Hanno ritrovato la testa, Lo sconcertante ritrovamento poco fa

Sono stati trovati altre parti del corpo di Eleonora Di Vicino, la donna di 85 anni fatta a pezzi a Napoli dal figlio, Eduardo Chiarolanza, ora in stato di fermo per omicidio, occultamento e soppressione di cadavere.

Erano nelle vicinanze del luogo del ritrovamento dei primi resti, i carabinieri li hanno scoperti grazie all’uso di un drone.I carabinieri hanno trovato altri pezzi del corpo, tra cui la testa, di Eleonora di Vicino, la donna di 85 anni fatta a pezzi dal figlio, Eduardo Chiarolanza, sottoposto nei giorni scorsi a fermo per omicidio, occultamento e soppressione di cadavere.

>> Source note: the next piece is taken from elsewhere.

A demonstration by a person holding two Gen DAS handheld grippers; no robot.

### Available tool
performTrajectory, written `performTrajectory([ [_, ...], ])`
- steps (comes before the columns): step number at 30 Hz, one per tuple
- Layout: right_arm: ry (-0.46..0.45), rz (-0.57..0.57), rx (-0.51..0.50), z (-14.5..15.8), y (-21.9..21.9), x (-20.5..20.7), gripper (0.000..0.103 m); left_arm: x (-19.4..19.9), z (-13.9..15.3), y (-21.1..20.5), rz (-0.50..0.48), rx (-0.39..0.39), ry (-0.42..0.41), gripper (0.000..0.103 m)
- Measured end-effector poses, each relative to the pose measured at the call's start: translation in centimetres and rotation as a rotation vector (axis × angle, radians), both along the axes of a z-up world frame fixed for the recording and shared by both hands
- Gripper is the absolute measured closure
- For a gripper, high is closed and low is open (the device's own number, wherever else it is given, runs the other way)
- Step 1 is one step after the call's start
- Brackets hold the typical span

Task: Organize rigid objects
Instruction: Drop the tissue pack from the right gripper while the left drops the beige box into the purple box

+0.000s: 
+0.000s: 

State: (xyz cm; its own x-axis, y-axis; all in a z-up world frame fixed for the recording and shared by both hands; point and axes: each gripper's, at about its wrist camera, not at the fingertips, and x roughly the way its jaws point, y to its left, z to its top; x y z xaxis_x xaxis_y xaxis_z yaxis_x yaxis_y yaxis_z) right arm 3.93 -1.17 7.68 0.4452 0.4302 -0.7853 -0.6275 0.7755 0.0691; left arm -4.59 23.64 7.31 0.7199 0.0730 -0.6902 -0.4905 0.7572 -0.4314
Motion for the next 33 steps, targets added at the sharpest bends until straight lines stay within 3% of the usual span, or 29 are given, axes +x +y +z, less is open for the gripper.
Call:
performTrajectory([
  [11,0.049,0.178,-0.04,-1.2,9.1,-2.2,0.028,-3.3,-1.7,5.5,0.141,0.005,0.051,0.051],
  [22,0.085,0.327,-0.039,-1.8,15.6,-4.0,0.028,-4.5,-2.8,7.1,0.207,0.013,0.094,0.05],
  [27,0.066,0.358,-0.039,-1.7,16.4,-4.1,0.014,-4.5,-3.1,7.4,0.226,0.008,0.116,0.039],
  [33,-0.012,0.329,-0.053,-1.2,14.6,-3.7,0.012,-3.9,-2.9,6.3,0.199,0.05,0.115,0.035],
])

I resti sono stati individuati durante le ricerche, che vanno avanzi senza sosta dallo scorso 9 settembre, giorno in cui fu ritrovata una busta con parti del corpo della donna abbandonata in un’area di campagna lungo la Marano-Pianura, la strada che collega il quartiere della periferia ovest di Napoli col comune limitrofo.

Anche gli altri resti si trovavano nella stessa zona. Le indagini, avviate per la scomparsa della donna, di cui da giorni non si avevano notizie, avevano avuto una svolta l’8 settembre, quando l’altro figlio della vittima, che vive in un’altra regione, aveva telefonato a casa e aveva chiesto di parlare con lei.

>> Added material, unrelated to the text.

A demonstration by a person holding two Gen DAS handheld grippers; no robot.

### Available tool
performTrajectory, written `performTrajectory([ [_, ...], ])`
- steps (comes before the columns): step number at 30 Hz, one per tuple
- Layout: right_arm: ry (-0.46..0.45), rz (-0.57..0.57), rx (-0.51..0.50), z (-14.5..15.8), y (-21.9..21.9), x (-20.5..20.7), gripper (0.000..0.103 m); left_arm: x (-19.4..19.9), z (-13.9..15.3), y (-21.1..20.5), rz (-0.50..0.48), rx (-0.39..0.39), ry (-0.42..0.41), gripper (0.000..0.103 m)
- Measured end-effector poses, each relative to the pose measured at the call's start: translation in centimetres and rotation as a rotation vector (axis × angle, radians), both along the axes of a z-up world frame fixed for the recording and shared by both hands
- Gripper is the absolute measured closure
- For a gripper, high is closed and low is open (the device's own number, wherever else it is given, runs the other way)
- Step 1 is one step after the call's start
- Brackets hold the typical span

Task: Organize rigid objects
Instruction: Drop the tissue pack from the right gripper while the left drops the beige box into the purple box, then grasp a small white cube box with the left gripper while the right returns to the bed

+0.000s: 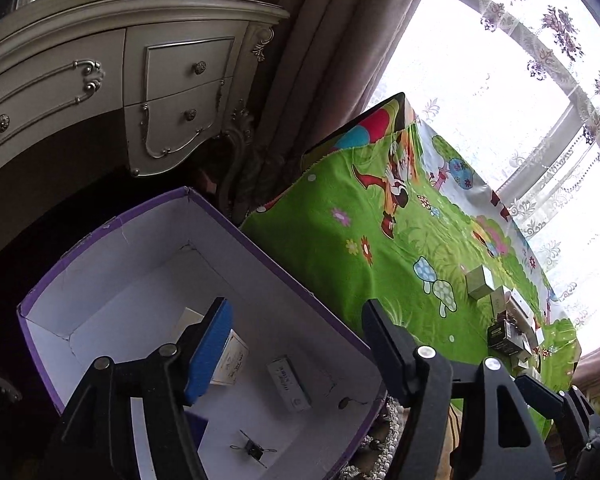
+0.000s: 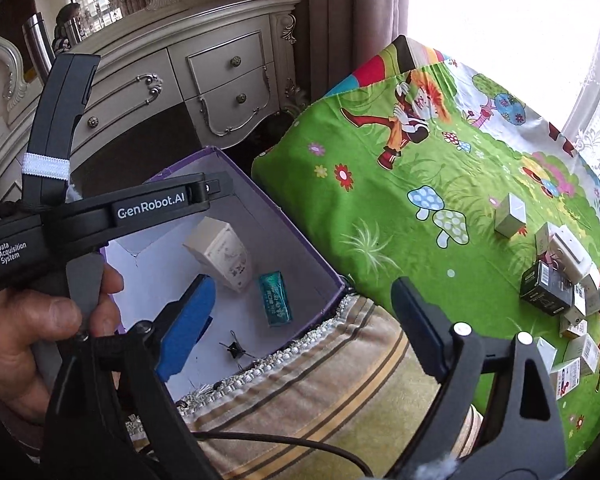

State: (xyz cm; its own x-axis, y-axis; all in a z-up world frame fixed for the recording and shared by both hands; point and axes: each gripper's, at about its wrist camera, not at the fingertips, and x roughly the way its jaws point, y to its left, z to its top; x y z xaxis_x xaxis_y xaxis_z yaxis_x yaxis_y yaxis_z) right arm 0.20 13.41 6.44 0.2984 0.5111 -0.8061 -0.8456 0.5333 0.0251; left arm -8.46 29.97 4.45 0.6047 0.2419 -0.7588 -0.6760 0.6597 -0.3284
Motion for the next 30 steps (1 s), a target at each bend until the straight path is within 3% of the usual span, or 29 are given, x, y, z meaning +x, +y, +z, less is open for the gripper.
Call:
performTrajectory([
  [8,-0.056,-0.189,0.011,0.5,-7.2,2.5,0.012,2.1,0.7,-3.6,-0.107,0.096,-0.023,0.035],
  [13,-0.049,-0.299,0.016,0.4,-12.5,4.3,0.012,4.0,0.6,-5.8,-0.199,0.036,-0.016,0.035],
  [19,-0.035,-0.423,-0.003,-0.2,-18.4,6.5,0.012,6.0,0.6,-8.9,-0.298,0.023,-0.008,0.035],
  [30,0.023,-0.525,-0.02,-2.0,-25.2,10.0,0.012,9.9,0.0,-13.0,-0.429,0.011,0.035,0.035],
])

Chiarolanza gli avrebbe risposto che non era possibile, perché la madre era morta, e avrebbe aggiunto che lui l’aveva fatta a pezzi e aveva fatto sparire il corpo.Il giorno dopo l’uomo, ancora incredulo, era tornato a Napoli e purtroppo aveva trovato tracce in casa collegabili a un omicidio.

Aveva allertato i carabinieri, che avevano bloccato il fratello. Chiarolanza aveva ceduto soltanto a sera, dopo un lungo interrogatorio, e aveva ammesso di avere sezionato la madre e aveva indicato il luogo dove aveva buttato parte dei resti. Aveva però detto di non averla uccisa, spiegando che era invece morta per cause naturali. Per gli inquirenti, al contrario, si sarebbe reso responsabile anche dell’omicidio. Questo aspetto dovrà essere chiarito dall’autopsia.